The fundamental problem arises when you encode the color information. It doesn't seem to matter if its a chrominance pair, or RGB triplet, or anything else. Once you encode the color information...take it out of it's separate storage values, and bind those discrete red, green, and blue values together into a conjoined value set (i.e. RGB sub-pixel values for a full TIFF pixel, for example), you lose editing latitude.
That sounds like it's just a problem with the way the software is handling the data. A TIFF is still assigning full RGB values to each pixel, the debayering is done, and I'm assuming the original values are lost. Whereas if you store the information in a pre-debayered state, even with one pixel averaged out (which was next on the to-do list anyway) it shouldn't be any different from reading the original RAW... with the slight exception that adjusting the value after averaging would be different than adjusting the values of two pixels and then averaging them (I assume that when you adjust things in post it's playing with the RAW numbers before debayering).
But that still sounds like a fairly inconsequential concession to make compared to storing data after debayering.
There are some things in a RAW editor that must be done before debayering (i.e. whitebalance), and some that are usually done after debayering. It's just that some things are more effectively performed with an original digital signal, and others with a full RGB color image. Exposure and white balance are the two main things that benefit most from being processed in the original RAW, where the signal information is pure and untainted with any error introduced by conversion to RGB.

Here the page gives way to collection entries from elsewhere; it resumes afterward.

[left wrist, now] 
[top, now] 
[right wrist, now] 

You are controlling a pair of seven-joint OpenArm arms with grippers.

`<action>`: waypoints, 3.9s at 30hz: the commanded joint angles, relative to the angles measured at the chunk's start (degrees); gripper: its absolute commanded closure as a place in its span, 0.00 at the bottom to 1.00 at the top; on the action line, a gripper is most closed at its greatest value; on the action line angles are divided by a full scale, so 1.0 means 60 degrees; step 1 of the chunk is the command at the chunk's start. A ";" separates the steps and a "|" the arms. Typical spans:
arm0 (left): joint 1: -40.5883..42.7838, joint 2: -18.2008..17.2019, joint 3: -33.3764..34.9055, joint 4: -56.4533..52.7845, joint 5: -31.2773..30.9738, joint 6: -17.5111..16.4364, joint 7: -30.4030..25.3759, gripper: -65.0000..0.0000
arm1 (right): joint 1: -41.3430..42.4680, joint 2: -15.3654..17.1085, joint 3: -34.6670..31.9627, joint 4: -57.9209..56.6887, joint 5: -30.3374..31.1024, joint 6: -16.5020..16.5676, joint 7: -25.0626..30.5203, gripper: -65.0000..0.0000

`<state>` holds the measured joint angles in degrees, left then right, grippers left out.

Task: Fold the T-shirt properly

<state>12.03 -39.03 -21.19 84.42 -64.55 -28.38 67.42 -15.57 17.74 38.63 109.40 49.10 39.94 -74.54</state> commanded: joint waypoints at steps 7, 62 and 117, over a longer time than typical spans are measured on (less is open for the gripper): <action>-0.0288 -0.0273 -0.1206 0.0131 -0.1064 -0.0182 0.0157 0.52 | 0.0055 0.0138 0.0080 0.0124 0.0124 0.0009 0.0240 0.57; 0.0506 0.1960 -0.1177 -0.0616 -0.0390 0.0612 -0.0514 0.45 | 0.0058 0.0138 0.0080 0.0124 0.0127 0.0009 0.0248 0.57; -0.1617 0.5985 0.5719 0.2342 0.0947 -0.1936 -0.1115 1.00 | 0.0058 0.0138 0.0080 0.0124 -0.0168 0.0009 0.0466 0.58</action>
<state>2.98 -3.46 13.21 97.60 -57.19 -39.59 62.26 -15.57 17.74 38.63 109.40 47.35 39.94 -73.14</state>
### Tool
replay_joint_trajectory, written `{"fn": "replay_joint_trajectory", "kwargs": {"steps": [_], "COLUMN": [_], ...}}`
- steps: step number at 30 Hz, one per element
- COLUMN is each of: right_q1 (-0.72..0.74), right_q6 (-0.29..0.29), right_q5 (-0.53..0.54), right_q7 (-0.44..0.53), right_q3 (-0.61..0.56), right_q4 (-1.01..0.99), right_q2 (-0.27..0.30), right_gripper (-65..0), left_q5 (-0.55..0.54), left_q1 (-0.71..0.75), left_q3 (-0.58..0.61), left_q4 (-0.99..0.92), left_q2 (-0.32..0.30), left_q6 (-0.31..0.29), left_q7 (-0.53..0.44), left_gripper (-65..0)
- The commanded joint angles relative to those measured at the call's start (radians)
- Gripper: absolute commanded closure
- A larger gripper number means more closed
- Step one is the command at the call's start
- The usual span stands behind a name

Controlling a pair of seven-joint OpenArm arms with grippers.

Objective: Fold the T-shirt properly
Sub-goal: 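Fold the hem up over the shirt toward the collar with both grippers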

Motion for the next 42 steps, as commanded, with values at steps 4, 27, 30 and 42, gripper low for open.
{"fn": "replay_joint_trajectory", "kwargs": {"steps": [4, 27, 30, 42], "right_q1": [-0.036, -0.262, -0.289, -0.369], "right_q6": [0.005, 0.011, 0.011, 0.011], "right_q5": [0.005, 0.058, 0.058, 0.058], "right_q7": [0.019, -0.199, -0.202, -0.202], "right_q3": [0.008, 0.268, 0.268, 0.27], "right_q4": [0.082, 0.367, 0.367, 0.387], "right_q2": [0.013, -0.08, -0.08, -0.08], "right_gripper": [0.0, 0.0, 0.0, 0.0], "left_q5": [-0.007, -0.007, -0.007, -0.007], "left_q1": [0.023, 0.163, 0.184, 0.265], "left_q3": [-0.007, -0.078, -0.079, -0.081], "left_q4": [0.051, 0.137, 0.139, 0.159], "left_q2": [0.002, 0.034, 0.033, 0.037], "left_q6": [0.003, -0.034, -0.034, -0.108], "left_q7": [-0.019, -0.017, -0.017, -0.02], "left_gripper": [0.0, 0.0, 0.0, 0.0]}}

You also have to realize that RGB binds the three color components together....they cannot be shifted around much in an independent way, not like you can with RAW, without introducing artifacts. At least, not with real-time algorithms. There are other tools, like PixInsight (astrophotography editor) that have significantly more powerful, mathematically intense, and often iterative processes that put most of the tools in something like Lightroom to shame. One example is TGVDenoise...which is capable of pretty much obliterating noise without affecting larger scale structures or stars at all. Problem is, at an ideal iteration count (usually around 500) on a full RGB color image, running TGVDenoise can take several minutes to complete. And that is just one small step in processing a whole image.
So sure, with the right tools, you can probably do anything with a 16-bit TIFF. It's just that with lower precision but significantly faster algorithms like are often found in standard tools like Lightroom, you either end up with artifacts, or run into limitations with the data or the algorithm that won't let you push the data around as much.